Task to carry out:
After locating the line that contains "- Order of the" in the records below, write out exactly that line and each line after it through the one that contains "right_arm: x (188", and nothing else.

[Supplied data — start]

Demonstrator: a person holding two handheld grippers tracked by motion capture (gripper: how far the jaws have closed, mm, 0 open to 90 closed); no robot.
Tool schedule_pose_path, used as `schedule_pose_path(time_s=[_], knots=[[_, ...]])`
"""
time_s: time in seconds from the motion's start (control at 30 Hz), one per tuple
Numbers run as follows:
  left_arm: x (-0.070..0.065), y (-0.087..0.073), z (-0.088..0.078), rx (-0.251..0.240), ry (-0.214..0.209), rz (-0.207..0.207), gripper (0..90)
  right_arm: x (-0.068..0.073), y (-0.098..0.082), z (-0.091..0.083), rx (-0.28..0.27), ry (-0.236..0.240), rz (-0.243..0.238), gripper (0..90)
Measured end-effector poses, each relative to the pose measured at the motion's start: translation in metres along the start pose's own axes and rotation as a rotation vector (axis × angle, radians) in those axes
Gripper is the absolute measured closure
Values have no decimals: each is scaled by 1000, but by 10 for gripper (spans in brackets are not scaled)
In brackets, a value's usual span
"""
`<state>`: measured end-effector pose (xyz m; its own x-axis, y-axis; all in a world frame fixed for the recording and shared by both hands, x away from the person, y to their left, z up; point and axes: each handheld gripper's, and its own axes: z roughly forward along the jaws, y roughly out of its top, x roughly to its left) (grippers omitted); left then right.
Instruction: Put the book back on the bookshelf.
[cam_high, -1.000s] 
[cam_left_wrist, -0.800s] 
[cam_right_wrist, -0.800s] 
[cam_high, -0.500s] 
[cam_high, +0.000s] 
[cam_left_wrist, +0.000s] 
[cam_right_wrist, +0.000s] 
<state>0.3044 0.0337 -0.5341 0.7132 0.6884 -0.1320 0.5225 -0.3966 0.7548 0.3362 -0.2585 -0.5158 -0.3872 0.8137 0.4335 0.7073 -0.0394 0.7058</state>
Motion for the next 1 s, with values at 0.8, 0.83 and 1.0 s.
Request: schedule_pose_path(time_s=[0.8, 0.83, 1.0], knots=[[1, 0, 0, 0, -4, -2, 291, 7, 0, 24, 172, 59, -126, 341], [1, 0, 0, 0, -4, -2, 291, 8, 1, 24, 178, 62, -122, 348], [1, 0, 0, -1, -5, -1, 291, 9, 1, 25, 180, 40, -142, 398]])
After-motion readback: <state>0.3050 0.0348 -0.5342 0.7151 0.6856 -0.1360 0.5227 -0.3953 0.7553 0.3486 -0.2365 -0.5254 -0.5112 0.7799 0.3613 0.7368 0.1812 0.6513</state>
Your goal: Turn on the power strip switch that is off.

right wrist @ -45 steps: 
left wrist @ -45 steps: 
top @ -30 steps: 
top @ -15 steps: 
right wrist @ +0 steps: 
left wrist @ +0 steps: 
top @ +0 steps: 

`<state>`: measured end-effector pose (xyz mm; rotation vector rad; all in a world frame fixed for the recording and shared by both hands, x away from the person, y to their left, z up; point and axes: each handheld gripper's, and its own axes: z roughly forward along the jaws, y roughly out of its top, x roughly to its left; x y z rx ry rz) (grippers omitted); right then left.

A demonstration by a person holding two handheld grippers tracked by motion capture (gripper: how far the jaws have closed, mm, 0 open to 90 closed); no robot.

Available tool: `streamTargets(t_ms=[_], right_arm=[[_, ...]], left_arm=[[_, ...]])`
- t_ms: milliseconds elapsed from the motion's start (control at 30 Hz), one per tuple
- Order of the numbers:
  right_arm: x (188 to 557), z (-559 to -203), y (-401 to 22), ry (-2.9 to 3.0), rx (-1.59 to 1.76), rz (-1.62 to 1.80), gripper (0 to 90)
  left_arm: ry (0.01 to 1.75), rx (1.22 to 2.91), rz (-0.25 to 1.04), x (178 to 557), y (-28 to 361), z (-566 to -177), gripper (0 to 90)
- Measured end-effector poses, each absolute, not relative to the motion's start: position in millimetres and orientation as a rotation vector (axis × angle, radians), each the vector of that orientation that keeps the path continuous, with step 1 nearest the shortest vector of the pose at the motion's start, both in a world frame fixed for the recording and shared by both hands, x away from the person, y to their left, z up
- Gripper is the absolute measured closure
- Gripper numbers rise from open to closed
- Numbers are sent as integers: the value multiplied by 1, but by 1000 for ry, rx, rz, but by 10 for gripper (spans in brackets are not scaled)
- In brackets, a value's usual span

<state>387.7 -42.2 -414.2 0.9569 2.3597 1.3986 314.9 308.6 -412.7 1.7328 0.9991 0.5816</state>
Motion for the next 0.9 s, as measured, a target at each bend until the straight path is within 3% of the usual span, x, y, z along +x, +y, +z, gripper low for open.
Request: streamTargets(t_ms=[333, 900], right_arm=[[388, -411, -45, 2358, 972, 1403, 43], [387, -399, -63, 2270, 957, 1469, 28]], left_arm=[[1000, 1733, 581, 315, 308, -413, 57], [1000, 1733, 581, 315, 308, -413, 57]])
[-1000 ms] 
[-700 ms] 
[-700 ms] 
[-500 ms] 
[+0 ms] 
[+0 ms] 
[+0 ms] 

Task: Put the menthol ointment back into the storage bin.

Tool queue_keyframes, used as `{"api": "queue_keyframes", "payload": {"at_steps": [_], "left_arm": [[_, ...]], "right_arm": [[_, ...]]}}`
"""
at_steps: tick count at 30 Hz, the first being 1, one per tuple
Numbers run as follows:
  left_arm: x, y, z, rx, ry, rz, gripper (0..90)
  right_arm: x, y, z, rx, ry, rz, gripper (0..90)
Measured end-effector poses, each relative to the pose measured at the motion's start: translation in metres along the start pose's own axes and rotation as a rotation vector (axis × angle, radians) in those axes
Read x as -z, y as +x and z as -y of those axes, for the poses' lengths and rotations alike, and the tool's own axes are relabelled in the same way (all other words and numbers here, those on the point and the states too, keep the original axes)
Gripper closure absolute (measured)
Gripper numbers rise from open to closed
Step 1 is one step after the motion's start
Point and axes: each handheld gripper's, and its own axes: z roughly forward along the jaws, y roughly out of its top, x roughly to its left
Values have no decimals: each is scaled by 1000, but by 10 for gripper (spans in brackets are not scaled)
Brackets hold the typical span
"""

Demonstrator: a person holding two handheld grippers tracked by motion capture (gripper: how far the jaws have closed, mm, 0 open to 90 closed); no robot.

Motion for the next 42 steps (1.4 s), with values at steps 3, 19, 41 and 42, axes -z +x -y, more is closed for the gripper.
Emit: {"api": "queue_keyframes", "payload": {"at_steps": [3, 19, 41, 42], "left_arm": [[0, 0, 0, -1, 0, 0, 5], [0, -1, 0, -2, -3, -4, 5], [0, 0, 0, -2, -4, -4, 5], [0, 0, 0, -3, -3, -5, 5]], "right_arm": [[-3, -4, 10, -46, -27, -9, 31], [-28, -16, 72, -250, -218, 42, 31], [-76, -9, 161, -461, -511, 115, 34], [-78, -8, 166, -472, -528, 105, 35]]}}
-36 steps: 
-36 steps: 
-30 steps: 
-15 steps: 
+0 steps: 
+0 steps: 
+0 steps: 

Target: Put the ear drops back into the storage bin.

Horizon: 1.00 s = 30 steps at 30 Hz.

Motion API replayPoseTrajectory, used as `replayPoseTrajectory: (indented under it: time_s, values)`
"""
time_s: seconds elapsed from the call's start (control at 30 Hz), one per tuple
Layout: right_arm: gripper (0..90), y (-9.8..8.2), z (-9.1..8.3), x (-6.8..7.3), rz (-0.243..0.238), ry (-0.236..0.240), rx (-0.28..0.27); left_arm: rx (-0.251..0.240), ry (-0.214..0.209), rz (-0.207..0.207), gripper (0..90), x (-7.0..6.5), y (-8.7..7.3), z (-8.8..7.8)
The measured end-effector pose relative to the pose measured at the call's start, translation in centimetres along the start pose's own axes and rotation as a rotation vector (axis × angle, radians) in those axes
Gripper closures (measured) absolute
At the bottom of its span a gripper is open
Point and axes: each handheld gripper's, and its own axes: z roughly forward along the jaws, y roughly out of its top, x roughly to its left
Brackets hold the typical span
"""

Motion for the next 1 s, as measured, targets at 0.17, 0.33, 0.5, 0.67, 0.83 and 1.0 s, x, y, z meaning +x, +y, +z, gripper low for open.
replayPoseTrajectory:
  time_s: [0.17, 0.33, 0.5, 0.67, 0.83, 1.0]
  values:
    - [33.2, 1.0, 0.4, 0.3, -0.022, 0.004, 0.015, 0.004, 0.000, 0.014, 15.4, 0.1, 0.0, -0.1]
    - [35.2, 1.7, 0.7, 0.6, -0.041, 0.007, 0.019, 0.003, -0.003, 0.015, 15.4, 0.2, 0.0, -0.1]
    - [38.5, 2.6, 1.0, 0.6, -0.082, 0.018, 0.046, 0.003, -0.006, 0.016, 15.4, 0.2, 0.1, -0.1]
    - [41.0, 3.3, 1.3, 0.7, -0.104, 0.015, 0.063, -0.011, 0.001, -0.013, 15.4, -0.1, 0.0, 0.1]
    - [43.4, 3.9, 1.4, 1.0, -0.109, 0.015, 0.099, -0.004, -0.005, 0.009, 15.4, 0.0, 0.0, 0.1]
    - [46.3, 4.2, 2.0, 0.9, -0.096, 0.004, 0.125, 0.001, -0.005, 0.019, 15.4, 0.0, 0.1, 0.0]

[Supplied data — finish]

Answer box:
- Order of the numbers:
  right_arm: x (188 to 557), z (-559 to -203), y (-401 to 22), ry (-2.9 to 3.0), rx (-1.59 to 1.76), rz (-1.62 to 1.80), gripper (0 to 90)

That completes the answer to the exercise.